L’altro versante del Pd è spostato più a sinistra. Bersani ha l’appoggio del potente D’Alema e dei suoi fedelissimi – Rosy Bindi e Letta compresi -, dell’ex ministro Visco e dell’ex ombra Colaninno, del “leghista” Penati e del neosindaco di Bologna Flavio Delbono. Ma anche il piacentino ha i suoi giovani rampanti, Daria Colombo, Gianni Cuperlo e Barbara Pollastrini su tutti. E in mezzo “Siamo solo noi” di Vasco. Noi. Voi!

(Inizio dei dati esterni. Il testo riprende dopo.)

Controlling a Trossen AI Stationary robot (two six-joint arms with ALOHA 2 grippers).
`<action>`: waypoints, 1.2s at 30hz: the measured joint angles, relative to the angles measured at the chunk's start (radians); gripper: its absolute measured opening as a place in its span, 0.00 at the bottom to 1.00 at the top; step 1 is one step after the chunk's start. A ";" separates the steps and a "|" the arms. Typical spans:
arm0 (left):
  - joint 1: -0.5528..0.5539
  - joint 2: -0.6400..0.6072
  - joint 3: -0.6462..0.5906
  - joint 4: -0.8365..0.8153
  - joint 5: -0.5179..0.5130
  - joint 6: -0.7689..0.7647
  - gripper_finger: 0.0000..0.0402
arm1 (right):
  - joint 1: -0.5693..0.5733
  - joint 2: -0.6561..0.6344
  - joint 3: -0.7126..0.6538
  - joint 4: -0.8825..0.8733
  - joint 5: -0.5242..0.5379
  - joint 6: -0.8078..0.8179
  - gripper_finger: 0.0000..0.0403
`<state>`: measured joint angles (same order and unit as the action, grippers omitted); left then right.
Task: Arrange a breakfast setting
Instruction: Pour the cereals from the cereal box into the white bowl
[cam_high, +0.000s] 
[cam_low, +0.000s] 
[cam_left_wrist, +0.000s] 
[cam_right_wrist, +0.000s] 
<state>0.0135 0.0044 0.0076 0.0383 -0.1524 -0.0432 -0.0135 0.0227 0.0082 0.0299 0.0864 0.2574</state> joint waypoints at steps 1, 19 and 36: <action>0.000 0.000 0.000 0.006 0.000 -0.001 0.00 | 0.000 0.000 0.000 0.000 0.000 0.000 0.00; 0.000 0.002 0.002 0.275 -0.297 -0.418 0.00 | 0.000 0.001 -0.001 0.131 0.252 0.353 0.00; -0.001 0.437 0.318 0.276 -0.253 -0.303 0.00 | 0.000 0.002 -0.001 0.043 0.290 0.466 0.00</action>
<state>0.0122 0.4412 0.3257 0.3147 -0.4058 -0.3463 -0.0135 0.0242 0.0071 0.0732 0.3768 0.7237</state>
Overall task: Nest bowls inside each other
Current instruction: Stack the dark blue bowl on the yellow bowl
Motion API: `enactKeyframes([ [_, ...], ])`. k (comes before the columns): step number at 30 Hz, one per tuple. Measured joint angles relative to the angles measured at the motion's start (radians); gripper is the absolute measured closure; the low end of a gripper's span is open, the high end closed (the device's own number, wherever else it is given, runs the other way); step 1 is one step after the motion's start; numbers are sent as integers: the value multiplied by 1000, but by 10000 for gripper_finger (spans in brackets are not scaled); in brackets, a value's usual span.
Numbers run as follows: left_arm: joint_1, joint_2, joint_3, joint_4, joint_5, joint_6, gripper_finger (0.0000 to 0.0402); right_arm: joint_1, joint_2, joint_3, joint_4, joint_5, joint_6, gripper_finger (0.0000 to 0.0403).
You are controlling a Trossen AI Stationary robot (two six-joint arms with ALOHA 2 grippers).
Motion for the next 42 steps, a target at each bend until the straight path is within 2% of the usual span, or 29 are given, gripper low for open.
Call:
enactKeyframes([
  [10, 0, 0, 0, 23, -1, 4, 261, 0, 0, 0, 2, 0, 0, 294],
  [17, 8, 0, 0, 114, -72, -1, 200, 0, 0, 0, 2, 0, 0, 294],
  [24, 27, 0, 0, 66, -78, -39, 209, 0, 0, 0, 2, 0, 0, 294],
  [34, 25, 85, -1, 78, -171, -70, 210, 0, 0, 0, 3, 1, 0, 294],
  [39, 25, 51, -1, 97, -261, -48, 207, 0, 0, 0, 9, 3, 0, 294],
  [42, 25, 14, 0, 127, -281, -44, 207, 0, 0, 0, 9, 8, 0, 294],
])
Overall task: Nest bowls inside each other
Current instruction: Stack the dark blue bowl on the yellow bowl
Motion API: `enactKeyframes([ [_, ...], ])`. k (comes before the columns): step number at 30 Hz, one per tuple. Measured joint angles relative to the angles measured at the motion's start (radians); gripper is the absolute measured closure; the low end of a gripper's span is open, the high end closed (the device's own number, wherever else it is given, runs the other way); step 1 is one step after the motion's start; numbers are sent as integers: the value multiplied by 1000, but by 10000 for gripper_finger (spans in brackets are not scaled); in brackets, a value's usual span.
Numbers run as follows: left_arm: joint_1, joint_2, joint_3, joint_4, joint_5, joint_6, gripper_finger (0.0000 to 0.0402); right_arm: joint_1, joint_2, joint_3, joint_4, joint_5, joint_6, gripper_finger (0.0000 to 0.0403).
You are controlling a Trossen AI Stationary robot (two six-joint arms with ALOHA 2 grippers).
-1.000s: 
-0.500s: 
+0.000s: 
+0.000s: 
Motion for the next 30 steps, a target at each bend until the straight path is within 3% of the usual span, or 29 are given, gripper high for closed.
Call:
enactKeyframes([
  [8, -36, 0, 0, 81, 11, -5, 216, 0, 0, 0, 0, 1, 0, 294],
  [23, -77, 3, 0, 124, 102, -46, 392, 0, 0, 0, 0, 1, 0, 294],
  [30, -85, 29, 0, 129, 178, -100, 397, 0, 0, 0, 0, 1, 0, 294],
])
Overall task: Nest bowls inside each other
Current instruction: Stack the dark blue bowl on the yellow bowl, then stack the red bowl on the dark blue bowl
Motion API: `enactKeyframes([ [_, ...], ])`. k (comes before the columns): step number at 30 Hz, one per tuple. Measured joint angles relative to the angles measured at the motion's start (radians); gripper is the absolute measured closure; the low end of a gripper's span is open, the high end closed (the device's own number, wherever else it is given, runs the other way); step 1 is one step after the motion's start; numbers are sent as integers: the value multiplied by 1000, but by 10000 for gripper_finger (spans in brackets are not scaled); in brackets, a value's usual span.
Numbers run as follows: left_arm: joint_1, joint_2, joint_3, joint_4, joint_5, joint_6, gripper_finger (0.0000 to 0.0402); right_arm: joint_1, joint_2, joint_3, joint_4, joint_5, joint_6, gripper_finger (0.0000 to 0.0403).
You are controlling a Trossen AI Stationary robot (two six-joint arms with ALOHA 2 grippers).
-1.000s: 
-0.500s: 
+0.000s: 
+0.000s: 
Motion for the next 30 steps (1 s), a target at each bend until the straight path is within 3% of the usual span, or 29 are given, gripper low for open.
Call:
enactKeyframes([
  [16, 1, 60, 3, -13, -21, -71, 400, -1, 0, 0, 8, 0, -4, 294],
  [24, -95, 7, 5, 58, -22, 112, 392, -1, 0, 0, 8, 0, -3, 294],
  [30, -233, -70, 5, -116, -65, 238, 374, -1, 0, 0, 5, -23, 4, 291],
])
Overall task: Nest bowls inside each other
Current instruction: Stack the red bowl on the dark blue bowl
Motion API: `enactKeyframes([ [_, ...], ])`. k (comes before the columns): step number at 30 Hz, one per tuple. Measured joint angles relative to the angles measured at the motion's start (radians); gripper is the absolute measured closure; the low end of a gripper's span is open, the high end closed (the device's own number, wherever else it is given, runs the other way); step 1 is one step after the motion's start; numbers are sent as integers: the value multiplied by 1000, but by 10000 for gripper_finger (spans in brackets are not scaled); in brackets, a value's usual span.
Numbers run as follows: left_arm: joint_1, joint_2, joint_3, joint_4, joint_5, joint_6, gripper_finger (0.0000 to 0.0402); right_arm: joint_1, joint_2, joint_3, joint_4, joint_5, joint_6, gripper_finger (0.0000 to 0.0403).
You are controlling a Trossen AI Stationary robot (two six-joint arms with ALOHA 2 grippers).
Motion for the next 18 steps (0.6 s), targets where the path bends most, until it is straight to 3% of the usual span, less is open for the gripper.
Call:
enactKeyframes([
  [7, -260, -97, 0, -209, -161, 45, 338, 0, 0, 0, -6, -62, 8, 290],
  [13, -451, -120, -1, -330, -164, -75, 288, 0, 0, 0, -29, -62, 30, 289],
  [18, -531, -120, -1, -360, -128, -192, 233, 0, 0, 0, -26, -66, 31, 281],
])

L’outsider è Ignazio Marino: chirurgo, cattolico ma soprattutto fiero sostenitore della laicità dello Stato. E non è poco, visti i tempi.
Con lui stanno una buona fettona dei piombini (Sandro Gozi si è chiamato fuori), tanto che il buon Marino si avvalerà di un tandem per girare in coppia con Pippo Civati nelle stanze del potere democratico. Il professore del Jefferson Medical College ha comunicato ai ragazzi del Lingotto la sua candidatura direttamente all’uscita dalla sala operatoria del Megrar di Valpolicella, in provincia di Verona, dove aveva dato appuntamento a Pippo Civati, Marta Meo, Pierfrancesco Maiorino e Ivan Scalfarotto. «Facciamo un passo nella direzione dell’impegno personale. Bisogna che le persone che credono in noi facciano un passo nella nostra direzione andando questa settimana a tesserarsi. Con migliaia e migliaia di tesserati, partiremo insieme per questa avventura».

È questo il piccolo dramma per la candidatura di Marino: le tessere. Bisogna prima superare l’ostacolo congressuale per andare avanti con le primarie, loro lo sanno, per questo chiedono di tesserarsi al più presto per il Pd: quante più tessere favorevoli al duo spacca equilibri ci sono, più le possibilità diventano tangibili alla votazione dei delegati al congresso d’ottobre.

Sabato sera c’è stata l’ufficializzazione della candidatura. Il primo passo è la gara all’iscrizione entro l’11 luglio. Solo se tra una settimana si è in tanti, si potrà parlare di una prima grande vittoria. E sarà una lunga battaglia da affrontare assieme. Facciamoci vedere. Facciamo sentire quanto è forte la nostra voglia di cambiare.